> _Data below_

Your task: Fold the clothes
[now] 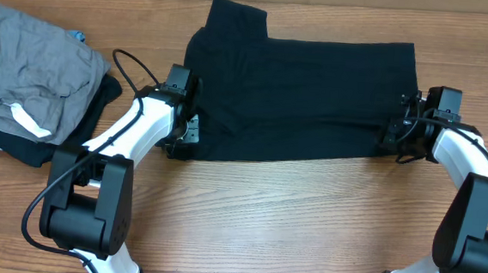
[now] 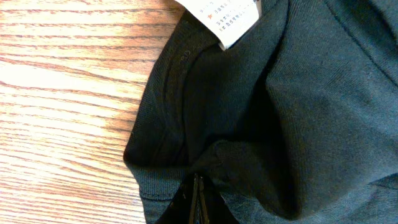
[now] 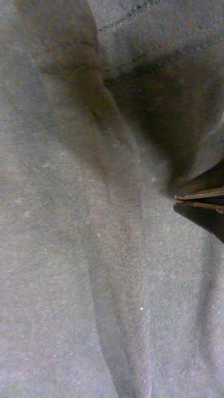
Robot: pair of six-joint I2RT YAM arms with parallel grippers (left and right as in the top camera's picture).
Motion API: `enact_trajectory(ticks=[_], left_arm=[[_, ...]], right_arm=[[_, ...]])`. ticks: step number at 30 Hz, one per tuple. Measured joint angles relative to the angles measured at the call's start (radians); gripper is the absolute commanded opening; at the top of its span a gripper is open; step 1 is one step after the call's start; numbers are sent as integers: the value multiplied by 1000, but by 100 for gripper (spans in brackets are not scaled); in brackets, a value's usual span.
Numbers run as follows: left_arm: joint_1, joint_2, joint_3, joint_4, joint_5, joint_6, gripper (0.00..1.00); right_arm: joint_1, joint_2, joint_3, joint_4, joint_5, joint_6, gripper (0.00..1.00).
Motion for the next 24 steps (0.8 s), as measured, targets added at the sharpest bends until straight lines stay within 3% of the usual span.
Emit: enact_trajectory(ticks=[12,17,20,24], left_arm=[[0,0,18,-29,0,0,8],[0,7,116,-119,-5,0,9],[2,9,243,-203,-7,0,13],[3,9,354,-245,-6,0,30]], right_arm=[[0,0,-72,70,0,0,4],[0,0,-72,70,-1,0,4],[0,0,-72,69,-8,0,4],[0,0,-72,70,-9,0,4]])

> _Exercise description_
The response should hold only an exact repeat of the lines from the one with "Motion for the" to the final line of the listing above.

> _Output for this task_
Motion for the next 24 steps (0.8 s), as measured, targets added at the sharpest bends until straight lines stay within 3% of the usual span.
Emit: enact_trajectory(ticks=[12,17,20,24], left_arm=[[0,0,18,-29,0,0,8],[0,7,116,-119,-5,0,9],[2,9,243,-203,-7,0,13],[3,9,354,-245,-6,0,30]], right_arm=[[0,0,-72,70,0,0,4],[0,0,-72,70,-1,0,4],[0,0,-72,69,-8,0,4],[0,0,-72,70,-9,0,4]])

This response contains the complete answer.